«Non è la felicità che conta? Non è per la felicità che si fa la rivoluzione? La condizione contadina e sottoproletaria sapeva esprimere, nelle persone che la vivevano, una certa felicità “reale”. Oggi, questa felicità – con lo Sviluppo – è andata perduta»
Pier Paolo Pasolini
Tra “I precursori della decrescita” di Serge Latouche (collana edita da Jaca Book nella sua versione italiana) spicca sicuramente il nome del poeta italiano Pier Paolo Pasolini. Piero Bevilacqua, a cui è affidato questo volume della collana, traccia il profilo del Pasolini come uno dei principali critici della modernità, nonché unico poeta del Novecento che “si eriga a negatore dei convincimenti dominanti della propria epoca”. E nel fare ciò, lo paragona, con la dovuta cautela, all’altro grande poeta italiano che si è distinto anche per il suo essere “superbo critico e derisore delle illusioni trionfalistiche del suo tempo”, ovvero Giacomo Leopardi che vive nel secolo in cui nasce di fatto l’idea di Progresso, alimentata energicamente dall’ottimismo cieco per le innovazioni tecnologiche, sempre migliori e sempre più veloci.
Il primo Pasolini, tuttavia, pur criticando pesantemente il fenomeno dell’avanzare incontrastato della modernità e denunciando le trasformazioni che questo fenomeno inevitabilmente induce sulla società e sull’ambiente, “rimane a lungo impigliato nella sua vocazione progressista”. “Deve volere l’avanzata sociale dei lavoratori, ma è costretto a rilevare che quel processo si incarna in fenomeni di decadimento antropologico del mondo da lui amato, di svuotamento di moralità e significato della vita stessa”.
Solo più tardi si nota una posizione radicale e irremovibile, “e perciò più coerente”. In un’intervista del 1975, poco prima della sua morte, afferma chiaramente questa sua netta presa di coscienza:
“Il rifiuto è sempre stato un gesto essenziale. I santi, gli eremiti, ma anche gli intellettuali, i pochi che hanno fatto la storia sono quelli che hanno detto di no, mica i cortigiani e gli assistenti dei cardinali. Il rifiuto per funzionare deve essere grande non piccolo, totale, non su questo o quel punto, “assurdo”, non di buon senso.”

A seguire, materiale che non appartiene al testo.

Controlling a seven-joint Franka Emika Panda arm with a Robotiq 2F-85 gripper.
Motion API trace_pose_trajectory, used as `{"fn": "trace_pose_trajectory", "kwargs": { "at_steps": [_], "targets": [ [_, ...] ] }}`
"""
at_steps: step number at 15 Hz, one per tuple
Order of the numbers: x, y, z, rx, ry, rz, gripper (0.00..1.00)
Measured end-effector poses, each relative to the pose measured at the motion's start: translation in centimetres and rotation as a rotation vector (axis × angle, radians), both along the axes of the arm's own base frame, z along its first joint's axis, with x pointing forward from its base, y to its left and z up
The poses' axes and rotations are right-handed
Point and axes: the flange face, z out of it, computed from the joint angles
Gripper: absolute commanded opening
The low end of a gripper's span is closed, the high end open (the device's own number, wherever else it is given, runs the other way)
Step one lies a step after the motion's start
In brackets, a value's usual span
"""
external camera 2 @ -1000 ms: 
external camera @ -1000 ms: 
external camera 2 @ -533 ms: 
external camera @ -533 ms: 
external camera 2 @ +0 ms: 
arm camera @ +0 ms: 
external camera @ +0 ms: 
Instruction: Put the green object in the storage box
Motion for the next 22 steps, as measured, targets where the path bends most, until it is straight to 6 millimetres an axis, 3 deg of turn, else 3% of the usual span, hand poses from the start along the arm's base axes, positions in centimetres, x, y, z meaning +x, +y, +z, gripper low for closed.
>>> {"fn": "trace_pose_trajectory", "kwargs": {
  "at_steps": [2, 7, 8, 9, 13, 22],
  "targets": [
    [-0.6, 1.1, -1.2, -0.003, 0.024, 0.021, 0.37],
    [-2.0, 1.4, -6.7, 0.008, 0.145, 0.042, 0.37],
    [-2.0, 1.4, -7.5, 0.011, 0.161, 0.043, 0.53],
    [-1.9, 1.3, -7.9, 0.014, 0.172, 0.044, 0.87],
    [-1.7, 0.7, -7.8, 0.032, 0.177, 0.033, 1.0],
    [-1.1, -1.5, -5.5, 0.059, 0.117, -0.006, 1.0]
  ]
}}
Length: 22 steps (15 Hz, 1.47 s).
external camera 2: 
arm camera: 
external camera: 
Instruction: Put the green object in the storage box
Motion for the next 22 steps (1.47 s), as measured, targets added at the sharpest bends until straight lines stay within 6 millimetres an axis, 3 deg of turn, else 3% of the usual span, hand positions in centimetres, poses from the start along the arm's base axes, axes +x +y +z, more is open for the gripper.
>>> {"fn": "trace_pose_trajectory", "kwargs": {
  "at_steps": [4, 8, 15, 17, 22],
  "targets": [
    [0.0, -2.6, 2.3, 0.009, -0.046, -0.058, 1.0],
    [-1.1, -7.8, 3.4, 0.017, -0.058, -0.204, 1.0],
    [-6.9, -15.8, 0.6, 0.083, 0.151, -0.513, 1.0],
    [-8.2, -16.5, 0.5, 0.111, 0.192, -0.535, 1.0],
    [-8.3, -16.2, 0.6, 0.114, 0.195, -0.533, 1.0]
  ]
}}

Pasolini era giunto a comprendere a fondo il meccanismo che si nasconde dietro al velo di razionalità e di buon senso di cui è ricoperta la società dei consumi, la quale al suo interno nasconde degrado e distruzione che col passare del tempo diventano sempre più evidenti e più difficili da mascherare nella cornice di ridente ottimismo e effimero edonismo. Il poeta capisce come il sistema si sia imposto con la totale abnegazione delle persone e trovi “una sorgente nuova e inesauribile di alimentazione nel desiderio che le stesse vittime hanno di essere dominate”. “Nessun potere ha avuto infatti tanta possibilità e capacità di creare modelli umani e di imporli come questo che non ha volto e nome”, ed che anche in grado di “fare apparire assurda ogni altra visione del mondo e della vita”. Questa sua profonda comprensione è perfettamente espressa concisamente nella sua frase: “L’ansia del consumo è un’ansia di obbedienza a un ordine mai pronunciato”.
Riconosce infine che questo nuovo potere, impersonale e invisibile, è ben peggiore di qualsiasi altra forma di dominio del passato: “nessun centralismo fascista è riuscito a fare ciò che ha fatto il centralismo della società dei consumi” e “la tolleranza della ideologia edonistica voluta dal nuovo potere è la peggiore delle repressioni della storia umana”. “Per mezzo della televisione”, questa forza dominante “ha cominciato un’opera di omologazione distruttrice di ogni autenticità e concretezza”, “ha imposto i suoi modelli” e “non si accontenta più di un uomo che consuma, ma pretende che non siano concepibili altre ideologie che quelle del consumo”.
Sperando che l’eredità di Pasolini non resti inascoltata e che nel nuovo secolo, il nostro, possano emergere nuovi intellettuali e artisti capaci di intraprendere una analisi profonda e coraggiosa, ricca di spunti utili, che riesca ad andare oltre al convenzionale e all’assodato, auguriamo a tutti una buona lettura.